The effects of traumatic stress exposure are encoded in both the gene regulatory and neural networks of individuals subjected to stress (3-5). One approach to developing molecular diagnostic tools is to use changes in gene regulatory function as markers of stress exposure (6). The gene regulatory network integrates a large number of different signals in order to yield a particular pattern of gene expression (7). In this study, we sought to find those nodes in the regulatory network that are the most sensitive and robust indicators of stress exposure.
There is no single, universally agreed upon pre-clinical model of PTSD or stress-induced depression. This is because a wide variety of stressors and temporal patterns of stress exposure can produce long-lasting changes in psychological and physiological function (8, 9). In general, studies on the development of molecular markers for stress exposure have used only a single stressor paradigm to elicit a stress response. This approach carries the risk that the biomarkers identified in these studies will only be representative of that particular stress paradigm and will not adequately characterize responses to the broad range of stress paradigms that are used experimentally or, more importantly, to the diverse set of traumatic stressors that can occur in life. A primary purpose of this study was to determine the feasibility of identifying biomarkers that respond to most, or all, stress modalities.

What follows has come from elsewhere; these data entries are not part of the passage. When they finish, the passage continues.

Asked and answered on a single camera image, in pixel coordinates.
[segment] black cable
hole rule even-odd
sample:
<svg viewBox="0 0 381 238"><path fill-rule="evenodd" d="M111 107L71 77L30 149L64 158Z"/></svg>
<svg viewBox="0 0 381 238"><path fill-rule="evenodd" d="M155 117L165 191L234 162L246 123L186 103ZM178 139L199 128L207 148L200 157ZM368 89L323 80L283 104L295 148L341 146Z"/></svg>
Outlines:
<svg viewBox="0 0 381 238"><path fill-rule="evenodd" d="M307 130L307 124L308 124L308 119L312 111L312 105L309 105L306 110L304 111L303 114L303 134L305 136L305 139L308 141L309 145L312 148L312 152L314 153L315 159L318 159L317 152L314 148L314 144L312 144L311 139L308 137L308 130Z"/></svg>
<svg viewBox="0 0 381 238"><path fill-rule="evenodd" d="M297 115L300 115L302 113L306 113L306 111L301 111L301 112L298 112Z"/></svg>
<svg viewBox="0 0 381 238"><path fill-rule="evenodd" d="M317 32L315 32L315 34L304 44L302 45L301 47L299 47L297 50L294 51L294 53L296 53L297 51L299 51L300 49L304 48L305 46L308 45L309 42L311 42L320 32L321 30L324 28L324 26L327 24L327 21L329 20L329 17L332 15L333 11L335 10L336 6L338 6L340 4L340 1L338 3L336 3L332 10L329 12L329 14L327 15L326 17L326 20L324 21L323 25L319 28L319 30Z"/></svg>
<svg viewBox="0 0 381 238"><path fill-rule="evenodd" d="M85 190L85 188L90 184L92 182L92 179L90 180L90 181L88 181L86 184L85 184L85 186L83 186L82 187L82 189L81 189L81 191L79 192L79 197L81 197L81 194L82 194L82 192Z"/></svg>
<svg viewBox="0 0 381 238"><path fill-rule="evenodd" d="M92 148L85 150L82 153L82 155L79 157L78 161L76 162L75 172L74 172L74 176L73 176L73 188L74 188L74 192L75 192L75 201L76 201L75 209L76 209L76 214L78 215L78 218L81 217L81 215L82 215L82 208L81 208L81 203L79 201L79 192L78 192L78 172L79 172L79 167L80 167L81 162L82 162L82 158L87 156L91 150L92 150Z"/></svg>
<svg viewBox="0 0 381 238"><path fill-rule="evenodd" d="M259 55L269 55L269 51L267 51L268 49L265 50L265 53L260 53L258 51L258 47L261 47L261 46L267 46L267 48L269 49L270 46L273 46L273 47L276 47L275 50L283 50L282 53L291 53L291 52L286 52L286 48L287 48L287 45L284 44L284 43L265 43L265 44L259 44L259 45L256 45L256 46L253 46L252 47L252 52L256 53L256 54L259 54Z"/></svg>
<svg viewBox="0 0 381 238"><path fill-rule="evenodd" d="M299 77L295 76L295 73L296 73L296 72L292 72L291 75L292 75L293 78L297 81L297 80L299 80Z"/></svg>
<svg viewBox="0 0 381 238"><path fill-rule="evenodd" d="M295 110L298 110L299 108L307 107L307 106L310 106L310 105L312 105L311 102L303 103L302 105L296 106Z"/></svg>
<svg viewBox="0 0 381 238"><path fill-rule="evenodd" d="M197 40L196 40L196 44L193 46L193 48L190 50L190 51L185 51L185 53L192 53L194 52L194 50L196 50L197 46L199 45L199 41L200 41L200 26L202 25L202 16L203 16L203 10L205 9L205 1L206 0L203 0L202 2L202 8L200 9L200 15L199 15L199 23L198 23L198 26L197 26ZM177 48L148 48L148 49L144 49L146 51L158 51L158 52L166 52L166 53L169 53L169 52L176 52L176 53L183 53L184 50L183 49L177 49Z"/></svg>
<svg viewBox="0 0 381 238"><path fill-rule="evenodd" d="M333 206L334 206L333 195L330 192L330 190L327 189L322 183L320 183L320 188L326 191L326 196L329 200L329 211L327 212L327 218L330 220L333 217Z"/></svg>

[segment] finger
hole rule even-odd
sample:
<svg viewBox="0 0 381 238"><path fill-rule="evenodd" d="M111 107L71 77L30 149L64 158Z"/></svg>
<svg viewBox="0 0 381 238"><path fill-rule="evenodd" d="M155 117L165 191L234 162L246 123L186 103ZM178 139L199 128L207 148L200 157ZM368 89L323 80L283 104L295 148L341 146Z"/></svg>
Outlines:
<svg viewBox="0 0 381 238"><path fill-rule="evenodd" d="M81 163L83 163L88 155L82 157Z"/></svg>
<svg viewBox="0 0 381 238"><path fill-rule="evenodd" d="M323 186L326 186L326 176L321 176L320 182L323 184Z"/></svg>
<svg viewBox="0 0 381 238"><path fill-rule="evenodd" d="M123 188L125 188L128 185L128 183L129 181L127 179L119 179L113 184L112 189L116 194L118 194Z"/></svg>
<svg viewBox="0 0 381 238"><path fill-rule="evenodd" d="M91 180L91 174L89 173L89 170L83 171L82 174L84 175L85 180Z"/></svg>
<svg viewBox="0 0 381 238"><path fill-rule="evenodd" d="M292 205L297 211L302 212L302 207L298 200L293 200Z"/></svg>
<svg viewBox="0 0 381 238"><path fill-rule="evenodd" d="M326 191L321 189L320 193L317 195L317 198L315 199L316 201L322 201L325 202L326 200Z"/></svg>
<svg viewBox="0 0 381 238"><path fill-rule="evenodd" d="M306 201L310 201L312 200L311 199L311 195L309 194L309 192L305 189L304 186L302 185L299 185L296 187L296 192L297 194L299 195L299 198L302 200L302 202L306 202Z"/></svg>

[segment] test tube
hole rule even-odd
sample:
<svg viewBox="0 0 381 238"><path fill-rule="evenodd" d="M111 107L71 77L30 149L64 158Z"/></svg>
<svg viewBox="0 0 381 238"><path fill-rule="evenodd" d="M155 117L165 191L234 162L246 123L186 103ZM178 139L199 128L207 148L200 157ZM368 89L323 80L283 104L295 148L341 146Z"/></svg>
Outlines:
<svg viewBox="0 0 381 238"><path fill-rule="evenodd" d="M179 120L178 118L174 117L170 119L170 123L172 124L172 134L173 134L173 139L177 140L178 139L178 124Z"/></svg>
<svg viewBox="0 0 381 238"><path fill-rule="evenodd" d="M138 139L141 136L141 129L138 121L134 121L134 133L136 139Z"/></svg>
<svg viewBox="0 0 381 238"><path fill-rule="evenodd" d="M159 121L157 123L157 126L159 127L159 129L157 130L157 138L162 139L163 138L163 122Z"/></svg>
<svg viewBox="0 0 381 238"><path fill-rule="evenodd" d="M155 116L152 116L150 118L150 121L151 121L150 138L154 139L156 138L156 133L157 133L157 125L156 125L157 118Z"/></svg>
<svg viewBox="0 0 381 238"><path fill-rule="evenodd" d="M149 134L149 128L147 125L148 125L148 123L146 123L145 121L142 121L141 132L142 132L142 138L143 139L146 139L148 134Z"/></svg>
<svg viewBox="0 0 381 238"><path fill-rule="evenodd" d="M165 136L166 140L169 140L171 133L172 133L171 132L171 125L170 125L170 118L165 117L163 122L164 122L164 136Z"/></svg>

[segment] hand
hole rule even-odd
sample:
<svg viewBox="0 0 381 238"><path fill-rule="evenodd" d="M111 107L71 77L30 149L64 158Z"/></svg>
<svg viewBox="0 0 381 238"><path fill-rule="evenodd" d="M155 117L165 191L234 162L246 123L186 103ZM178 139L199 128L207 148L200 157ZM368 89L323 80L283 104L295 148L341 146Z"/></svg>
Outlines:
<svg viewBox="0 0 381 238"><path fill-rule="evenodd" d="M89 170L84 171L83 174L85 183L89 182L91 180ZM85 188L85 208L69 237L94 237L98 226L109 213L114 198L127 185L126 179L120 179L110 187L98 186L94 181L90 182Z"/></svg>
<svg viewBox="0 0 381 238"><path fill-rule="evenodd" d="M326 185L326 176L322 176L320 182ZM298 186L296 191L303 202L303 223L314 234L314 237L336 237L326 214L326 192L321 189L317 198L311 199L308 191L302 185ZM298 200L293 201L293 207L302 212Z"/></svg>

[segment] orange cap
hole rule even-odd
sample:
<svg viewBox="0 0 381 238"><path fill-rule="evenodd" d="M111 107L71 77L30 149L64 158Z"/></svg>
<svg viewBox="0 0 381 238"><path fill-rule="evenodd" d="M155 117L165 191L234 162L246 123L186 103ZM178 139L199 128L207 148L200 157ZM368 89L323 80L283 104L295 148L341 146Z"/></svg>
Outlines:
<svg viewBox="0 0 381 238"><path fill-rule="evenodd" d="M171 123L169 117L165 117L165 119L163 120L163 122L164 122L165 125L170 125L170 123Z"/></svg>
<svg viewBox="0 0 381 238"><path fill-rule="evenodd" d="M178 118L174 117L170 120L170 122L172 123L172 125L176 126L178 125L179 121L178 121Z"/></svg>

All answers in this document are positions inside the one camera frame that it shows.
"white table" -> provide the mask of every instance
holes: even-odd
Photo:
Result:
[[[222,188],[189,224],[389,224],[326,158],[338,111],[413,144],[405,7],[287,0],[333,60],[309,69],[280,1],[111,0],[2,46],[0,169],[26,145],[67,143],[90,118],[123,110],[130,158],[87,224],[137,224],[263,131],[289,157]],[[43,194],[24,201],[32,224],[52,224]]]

In this report, RNA sequencing was used to examine the response of the transcriptome to a variety of different chronic stress protocols. Changes in gene regulatory function were examined in the adrenal gland, which plays a pivotal role in mediating the stress response, as both the terminal organ in the HPA axis as well as a major component of the peripheral sympathetic nervous system (10, 11). We reasoned that, if a universal response to chronic stress could not be observed in this tissue, it would be unlikely to be present in other tissues, which have more diverse physiological roles, independent of the response to stress. Large differences in the response to different stress protocols were observed, as measured by changes in gene expression, but a set of stress modality independent responses, which may reflect a universal response to chronic stress in this tissue, were also observed. Members of this set of universal response genes were used to construct a stress sensitive gene expression index that was capable of reliably detecting and quantitating differences in traumatic stress exposure across six different chronic stress models.
Methods and Materials
Animals
Male Sprague-Dawley rats were used in all experiments. All procedures were approved by the Institutional Animal Care and Use Committee (IACUC) at Stony Brook University.
Chronic Stress Models
Seven different animal treatment protocols were used. Protocols were typically 3 weeks in duration and started at postnatal day 28. More detailed descriptions of these protocols are given in the Supplemental Information.
Control (C)
Animals lived socially in groups of three per cage, with no additional stressors other than daily weighing and routine husbandry.
Social Isolation (SI)
Animals were singly housed, with no additional stressors other than daily weighing and routine husbandry.
Social Defeat (SD)
Animals were exposed to daily sessions of defeat in the home cage of male Long Evans rats. Several variations of defeat were used including direct physical defeat, psychological threat of defeat, and witnessing defeat in a conspecific. For socially housed defeat, the rats were housed socially in groups of three per cage, before and after the defeat sessions.
Isolation Defeat (ID)
This protocol was identical to the Social Defeat protocol except that the rats were singly housed, before and after the defeat sessions, for the duration of the stress protocol.
Grid housing (GH)
Animals lived singly on metal grid of shock apparatus (Coulbourn Instruments), with no additional stressors other than daily weighing and routine husbandry.
Chronic shock (CS)
Animals lived singly on metal grid of shock apparatus and were administered an electric foot shock of randomly varying duration and intensity, at random time intervals.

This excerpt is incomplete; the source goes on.